La democracia no tiene que ver con la sugestión sino con la convicción, con las razones para responder ante los ciudadanos de lo que se ha hecho o se quiere hacer. Pero no son las razones las que imperan en esta campaña. Nos hablan de sonrisas y corazones, de mejorías con fondos florales, gatos y música merengue. Pretenden manipular nuestras emociones, evadiendo así su responsabilidad. Estamos ante la mala política, aquella donde nadie concreta nada, ni dice nada con sentido, no sea que después deba rendir cuentas.
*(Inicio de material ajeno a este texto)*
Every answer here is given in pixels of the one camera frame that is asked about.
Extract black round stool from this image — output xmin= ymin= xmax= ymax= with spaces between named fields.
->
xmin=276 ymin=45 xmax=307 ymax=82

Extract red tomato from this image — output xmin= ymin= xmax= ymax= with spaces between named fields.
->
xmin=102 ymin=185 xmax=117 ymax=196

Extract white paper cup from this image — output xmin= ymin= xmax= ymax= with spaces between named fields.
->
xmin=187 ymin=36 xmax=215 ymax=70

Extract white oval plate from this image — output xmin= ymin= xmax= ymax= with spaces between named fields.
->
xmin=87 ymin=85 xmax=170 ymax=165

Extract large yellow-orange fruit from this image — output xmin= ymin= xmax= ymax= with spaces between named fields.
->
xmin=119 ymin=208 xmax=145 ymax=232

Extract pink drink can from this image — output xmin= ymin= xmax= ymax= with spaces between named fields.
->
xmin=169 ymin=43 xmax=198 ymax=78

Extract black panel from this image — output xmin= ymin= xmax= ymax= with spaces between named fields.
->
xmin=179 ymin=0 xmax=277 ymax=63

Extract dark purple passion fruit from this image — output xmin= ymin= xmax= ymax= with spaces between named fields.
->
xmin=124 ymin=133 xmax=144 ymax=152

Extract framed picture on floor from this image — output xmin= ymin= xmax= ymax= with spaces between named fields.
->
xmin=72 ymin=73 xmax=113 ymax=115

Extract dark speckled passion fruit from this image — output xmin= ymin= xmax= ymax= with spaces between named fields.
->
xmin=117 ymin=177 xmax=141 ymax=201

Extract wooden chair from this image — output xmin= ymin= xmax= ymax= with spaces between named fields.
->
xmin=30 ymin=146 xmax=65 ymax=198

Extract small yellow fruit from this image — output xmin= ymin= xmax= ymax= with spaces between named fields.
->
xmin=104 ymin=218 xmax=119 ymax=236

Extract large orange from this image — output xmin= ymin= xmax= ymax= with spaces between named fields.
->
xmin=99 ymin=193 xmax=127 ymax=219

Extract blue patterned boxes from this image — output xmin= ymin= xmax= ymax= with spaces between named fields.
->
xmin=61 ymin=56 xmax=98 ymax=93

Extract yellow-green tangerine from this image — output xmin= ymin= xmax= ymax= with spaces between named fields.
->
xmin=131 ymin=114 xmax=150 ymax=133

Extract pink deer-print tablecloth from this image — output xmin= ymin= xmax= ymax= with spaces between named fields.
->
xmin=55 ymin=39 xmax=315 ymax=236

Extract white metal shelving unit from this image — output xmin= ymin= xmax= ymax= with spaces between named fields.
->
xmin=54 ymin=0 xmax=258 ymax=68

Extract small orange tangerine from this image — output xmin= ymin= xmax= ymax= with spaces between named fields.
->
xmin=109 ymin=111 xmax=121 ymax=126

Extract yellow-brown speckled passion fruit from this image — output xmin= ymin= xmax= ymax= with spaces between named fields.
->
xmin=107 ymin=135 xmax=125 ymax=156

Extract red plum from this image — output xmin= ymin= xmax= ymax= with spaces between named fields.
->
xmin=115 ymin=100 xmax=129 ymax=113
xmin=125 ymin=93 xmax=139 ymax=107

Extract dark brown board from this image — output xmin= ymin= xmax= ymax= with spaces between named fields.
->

Lo último ha sido diferenciar entre los buenos y los malos. Se trata ahora de recurrir al discurso del miedo para influir en el grupo de edad que, según todas las encuestas, más participará el domingo. ¿Qué se pretende conseguir con este maniqueísmo infantiloide? Definirse a sí mismos como los buenos, tras la corrupción consentida y bien aprovechada, tras el retroceso de los derechos civiles y sociales, tras el abandono de los más vulnerables y dependientes, es una posición patética y arriesgada. Igual alguien pregunta quién ha vaciado la hucha de las pensiones y para pagar qué o a quién.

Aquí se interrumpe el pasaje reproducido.